> [WORK INSTRUCTION] Repeat exactly, and only, the lines of the entries below from the one with "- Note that" through the one with "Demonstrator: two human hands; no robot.", both ends included.

> [MATERIAL PROVIDED]

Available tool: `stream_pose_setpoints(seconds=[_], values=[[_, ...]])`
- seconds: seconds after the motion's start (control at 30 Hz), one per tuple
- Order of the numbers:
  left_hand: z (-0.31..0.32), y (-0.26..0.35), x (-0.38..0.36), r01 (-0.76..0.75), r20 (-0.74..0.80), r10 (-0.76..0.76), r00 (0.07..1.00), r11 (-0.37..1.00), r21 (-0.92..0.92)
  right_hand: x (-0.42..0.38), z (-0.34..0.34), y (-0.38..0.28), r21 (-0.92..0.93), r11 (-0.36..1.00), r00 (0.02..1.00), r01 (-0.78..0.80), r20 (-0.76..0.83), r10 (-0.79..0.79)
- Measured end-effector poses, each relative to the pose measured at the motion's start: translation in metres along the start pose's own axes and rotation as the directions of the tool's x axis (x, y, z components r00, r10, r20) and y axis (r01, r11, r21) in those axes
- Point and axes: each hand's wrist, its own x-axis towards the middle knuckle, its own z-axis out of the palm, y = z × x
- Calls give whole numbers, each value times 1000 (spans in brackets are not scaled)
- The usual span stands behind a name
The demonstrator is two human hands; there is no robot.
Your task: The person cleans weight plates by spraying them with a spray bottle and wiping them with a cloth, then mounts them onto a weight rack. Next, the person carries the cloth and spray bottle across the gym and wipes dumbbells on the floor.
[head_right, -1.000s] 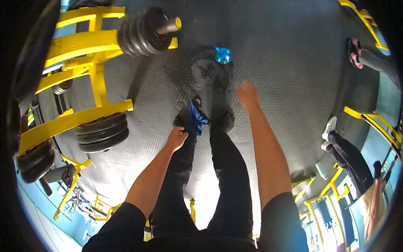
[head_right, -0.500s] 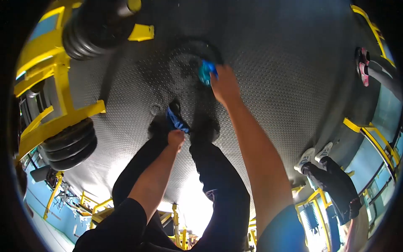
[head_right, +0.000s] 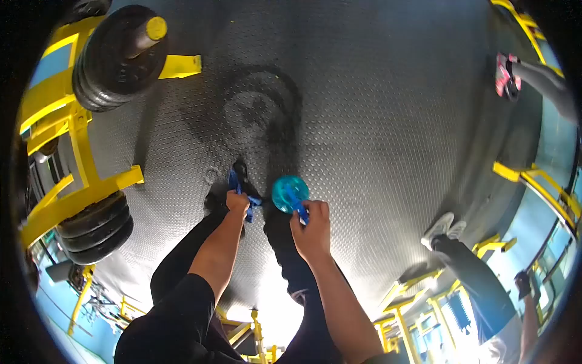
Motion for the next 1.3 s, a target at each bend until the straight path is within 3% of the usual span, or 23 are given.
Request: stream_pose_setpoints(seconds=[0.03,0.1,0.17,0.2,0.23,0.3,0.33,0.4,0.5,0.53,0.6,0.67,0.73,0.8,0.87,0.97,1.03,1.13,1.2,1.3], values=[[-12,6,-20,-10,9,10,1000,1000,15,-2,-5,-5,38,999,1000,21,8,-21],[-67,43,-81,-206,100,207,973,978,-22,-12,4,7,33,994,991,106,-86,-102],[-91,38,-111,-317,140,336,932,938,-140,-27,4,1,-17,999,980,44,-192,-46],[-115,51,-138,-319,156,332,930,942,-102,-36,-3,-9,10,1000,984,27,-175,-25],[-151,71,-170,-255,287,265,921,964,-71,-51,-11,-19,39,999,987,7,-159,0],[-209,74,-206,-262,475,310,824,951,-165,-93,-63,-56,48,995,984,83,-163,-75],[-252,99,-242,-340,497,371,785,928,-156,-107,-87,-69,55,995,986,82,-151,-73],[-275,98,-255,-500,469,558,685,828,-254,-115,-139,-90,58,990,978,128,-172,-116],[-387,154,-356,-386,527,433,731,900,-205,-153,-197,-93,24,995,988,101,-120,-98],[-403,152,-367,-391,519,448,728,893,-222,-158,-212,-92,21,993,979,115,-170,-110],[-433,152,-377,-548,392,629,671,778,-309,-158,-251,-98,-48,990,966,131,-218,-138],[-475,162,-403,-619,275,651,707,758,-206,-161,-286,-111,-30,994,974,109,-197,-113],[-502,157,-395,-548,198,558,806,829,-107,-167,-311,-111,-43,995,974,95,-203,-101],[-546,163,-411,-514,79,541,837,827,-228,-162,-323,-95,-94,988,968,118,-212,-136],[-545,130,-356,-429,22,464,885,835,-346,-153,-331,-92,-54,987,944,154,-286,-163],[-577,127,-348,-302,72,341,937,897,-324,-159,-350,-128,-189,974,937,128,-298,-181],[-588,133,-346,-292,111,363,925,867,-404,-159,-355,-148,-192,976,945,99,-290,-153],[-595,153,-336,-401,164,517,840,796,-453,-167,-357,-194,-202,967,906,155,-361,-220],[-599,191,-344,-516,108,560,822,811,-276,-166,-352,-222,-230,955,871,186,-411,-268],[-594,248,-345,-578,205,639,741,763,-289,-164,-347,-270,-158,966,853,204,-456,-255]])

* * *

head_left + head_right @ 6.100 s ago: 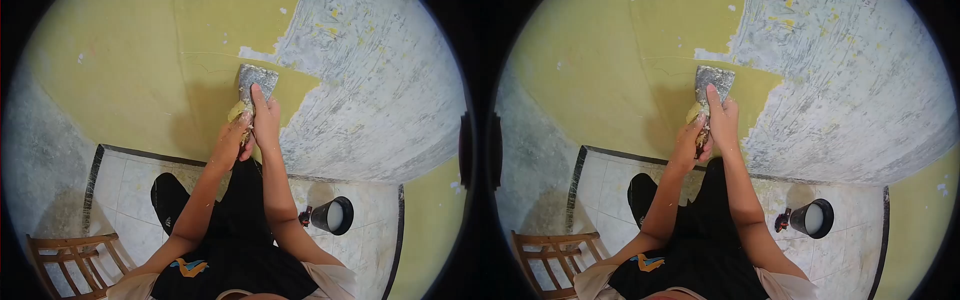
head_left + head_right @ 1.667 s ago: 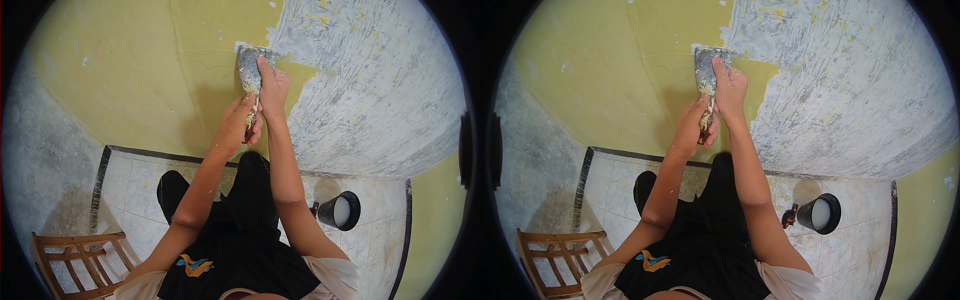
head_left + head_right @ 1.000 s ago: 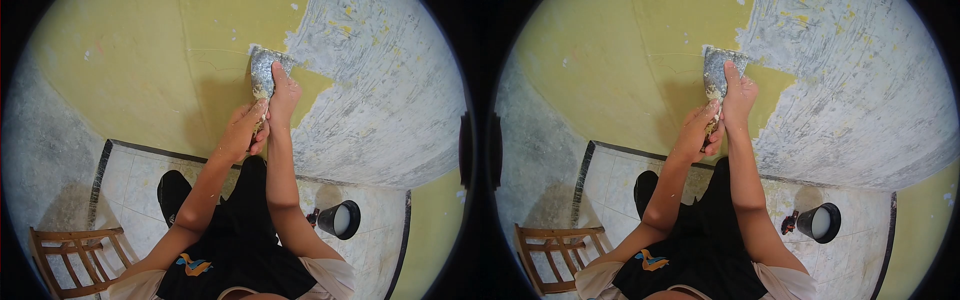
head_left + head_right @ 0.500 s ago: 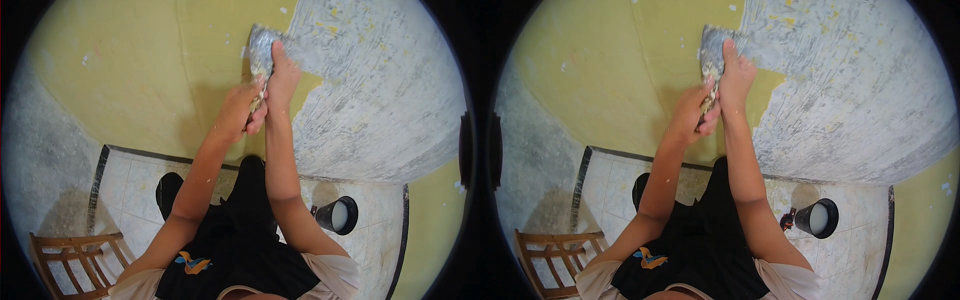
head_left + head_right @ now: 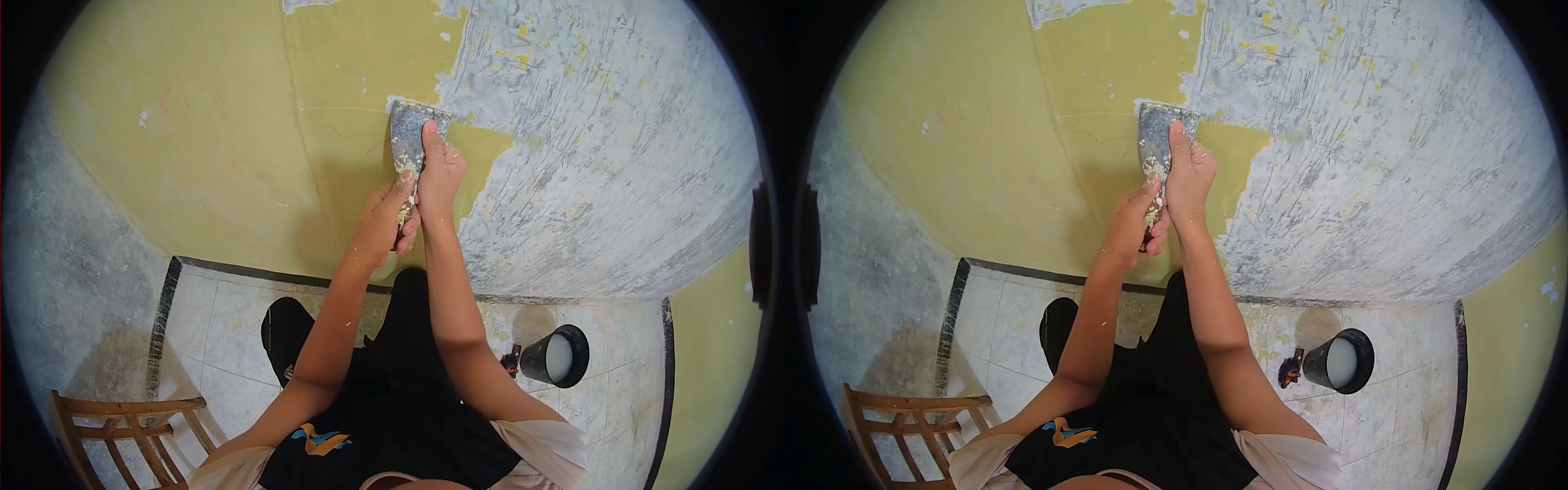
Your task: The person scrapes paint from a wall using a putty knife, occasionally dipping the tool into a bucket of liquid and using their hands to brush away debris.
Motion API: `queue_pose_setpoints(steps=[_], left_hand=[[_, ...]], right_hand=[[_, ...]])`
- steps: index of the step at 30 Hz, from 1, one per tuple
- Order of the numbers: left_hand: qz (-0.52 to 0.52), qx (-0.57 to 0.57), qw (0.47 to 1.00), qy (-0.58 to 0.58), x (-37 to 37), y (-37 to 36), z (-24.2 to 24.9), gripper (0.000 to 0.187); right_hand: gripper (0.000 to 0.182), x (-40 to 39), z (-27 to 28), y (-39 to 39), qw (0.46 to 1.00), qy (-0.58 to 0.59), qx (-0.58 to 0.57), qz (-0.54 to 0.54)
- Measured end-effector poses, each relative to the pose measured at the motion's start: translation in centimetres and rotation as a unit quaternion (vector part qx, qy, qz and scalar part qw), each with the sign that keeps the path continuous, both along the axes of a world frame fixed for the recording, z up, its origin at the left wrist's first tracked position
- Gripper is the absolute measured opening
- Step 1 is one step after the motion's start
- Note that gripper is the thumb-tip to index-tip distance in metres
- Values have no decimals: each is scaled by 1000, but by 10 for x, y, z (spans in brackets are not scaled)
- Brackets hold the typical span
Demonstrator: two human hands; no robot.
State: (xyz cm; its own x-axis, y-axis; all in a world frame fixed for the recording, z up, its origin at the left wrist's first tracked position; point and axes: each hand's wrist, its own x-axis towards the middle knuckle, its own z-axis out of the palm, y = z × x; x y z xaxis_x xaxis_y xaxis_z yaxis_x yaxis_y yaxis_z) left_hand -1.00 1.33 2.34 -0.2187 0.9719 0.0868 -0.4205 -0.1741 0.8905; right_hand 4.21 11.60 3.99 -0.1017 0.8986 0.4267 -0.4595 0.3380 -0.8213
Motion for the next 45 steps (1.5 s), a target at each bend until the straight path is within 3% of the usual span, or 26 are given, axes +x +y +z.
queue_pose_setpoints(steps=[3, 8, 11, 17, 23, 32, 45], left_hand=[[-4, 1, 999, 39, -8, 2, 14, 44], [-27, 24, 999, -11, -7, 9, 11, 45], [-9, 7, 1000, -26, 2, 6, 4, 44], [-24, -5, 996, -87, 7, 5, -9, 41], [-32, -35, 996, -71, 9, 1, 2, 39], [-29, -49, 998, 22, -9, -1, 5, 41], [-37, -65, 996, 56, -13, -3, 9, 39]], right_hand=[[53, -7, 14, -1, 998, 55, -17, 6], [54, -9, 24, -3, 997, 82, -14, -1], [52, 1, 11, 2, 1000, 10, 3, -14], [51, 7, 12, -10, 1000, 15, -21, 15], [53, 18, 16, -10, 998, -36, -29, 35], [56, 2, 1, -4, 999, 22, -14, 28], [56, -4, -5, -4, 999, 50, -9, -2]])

> [RESULT]
- Note that gripper is the thumb-tip to index-tip distance in metres
- Values have no decimals: each is scaled by 1000, but by 10 for x, y, z (spans in brackets are not scaled)
- Brackets hold the typical span
Demonstrator: two human hands; no robot.

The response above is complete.